Re: Friendly NPC Ability Scores

From: David Dunham <david_at_...>
Date: Mon, 19 Dec 2011 21:04:29 -0800


On 19 Dec 2011, at 03:59, SARAH wrote:

> We're playing Return to Apple Lane, and the PCs are about to face Erianda and Darsten's assault on the pawn shop. I'm wondering about how to model Gringle nd Eighty-Eyes' role in the conflict. I can see Eighty-Eyes bolstering the pawn shop's resistance to attack, performing assists, Gringle shouting encouragement and bashing heads, etc.
>
> Now, I could just assign arbitrary bonuses for the PCs to represent this assistance, but I'm wondering how people assign scores to NPC allies in their games. I could stat out Gringle and Eighty-Eyes as full-blown characters with ability scores, but somehow that feels contrary to the HQ2 ethos of 'everything is a resistance'. However, simply assigning NPCs resistances based on the pass/fail cycle initially feels inappropriate, as they aren't adversaries. But maybe that's what the RAW envisage?

If you choose to use the Pass/Fail cycle, it's for calibrating contests that make up the story. Not for giving anyone a statistic.

The obvious approach is to work the aid into the resistance:

(P/F suggests life is about to become hard) Even with Gringle's aid, the attackers have a slight edge (P/F suggests life is about to become easier) Thanks to Gringle's aid, you seem to have superiority over the attackers

If you choose to play out Gringle giving explicit Assists, what kind of feel do you want him to have? I'd base his stats (for this purpose) relative to the players. Is he over the hill? Then a bit less. Still got what it takes?
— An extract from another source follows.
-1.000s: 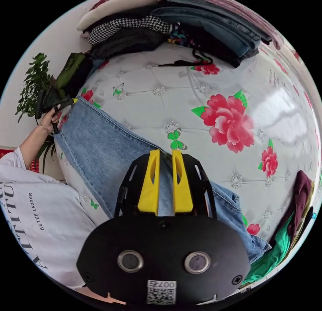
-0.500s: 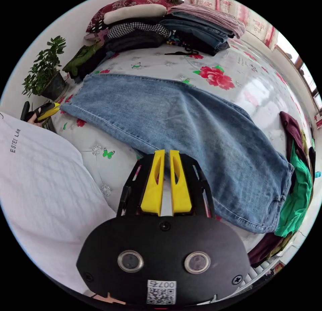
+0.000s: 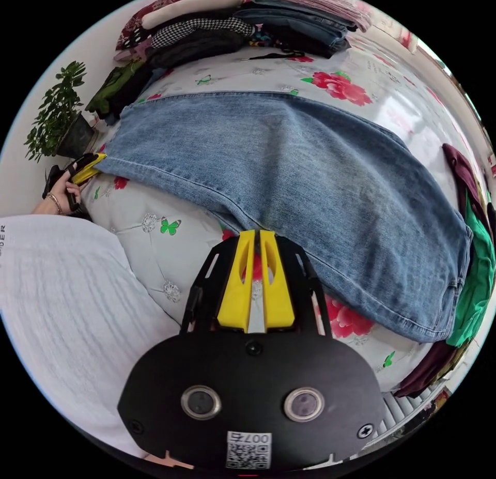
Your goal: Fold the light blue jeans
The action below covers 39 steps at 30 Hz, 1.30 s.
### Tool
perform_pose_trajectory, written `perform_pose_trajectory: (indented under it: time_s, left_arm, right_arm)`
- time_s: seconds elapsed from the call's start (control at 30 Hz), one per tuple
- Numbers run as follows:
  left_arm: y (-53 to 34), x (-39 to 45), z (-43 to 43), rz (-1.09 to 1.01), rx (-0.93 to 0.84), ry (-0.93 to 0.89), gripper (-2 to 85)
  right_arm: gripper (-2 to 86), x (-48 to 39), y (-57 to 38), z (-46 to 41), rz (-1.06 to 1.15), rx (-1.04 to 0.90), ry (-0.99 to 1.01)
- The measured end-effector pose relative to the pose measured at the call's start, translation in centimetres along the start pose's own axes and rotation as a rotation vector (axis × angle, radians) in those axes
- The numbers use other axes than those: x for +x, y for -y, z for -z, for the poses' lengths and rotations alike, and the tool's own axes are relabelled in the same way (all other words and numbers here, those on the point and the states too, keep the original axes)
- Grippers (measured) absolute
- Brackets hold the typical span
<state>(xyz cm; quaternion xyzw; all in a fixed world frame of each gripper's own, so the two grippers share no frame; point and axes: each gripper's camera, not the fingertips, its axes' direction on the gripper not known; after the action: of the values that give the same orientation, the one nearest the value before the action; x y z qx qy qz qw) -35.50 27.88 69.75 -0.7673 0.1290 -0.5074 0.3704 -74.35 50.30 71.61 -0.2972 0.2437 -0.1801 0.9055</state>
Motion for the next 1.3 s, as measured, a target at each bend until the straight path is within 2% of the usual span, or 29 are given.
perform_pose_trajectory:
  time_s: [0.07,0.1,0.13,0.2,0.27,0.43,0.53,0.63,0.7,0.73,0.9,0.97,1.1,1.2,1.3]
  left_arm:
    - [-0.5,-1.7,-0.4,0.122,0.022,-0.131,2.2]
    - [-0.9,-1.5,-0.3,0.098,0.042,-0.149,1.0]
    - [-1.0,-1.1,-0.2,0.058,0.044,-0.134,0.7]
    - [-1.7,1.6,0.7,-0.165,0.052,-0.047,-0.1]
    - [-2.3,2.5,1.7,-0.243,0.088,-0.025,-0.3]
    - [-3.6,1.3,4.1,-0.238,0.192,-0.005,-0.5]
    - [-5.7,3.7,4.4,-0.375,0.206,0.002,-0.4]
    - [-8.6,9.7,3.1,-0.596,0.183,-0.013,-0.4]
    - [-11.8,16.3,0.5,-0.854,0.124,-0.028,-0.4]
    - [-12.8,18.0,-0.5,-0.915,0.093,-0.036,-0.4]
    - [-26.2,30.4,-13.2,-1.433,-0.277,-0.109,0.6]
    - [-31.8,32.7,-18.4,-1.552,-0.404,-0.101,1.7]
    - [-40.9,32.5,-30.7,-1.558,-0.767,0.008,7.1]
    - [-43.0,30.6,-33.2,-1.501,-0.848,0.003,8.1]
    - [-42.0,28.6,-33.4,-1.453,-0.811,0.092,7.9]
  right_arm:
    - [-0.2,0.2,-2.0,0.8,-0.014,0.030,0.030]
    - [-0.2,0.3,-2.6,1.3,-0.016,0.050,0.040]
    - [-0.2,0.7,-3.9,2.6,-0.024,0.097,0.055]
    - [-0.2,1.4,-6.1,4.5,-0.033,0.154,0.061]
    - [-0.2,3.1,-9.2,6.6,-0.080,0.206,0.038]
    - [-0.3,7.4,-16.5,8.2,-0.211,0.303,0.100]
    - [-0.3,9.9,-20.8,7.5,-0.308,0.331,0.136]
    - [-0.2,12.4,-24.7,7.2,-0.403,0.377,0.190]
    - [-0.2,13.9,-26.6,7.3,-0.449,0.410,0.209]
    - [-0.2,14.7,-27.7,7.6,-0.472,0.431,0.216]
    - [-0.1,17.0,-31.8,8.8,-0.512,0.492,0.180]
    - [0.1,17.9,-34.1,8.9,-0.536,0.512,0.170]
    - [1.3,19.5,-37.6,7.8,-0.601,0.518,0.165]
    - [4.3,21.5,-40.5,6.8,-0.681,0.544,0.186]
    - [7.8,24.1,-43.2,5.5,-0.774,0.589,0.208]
A bit more. (I wouldn't mind rolling an assist, they're not something that happens each round.)

The bonus approach might make sense if Gringle is going to be taken out. Frex, in the first exchange, he shouts and bashes a head. The attackers target him, he goes down, and you lose the bonus.

How's that for a non-answer? :)

> Any thoughts? How do you model NPCs assisting PCs in your games?

It's always tricky in story terms, you don't want powerful NPCs to overshadow the heroes.

Most important, figure out an approach that doesn't have you rolling NPC vs NPC each round.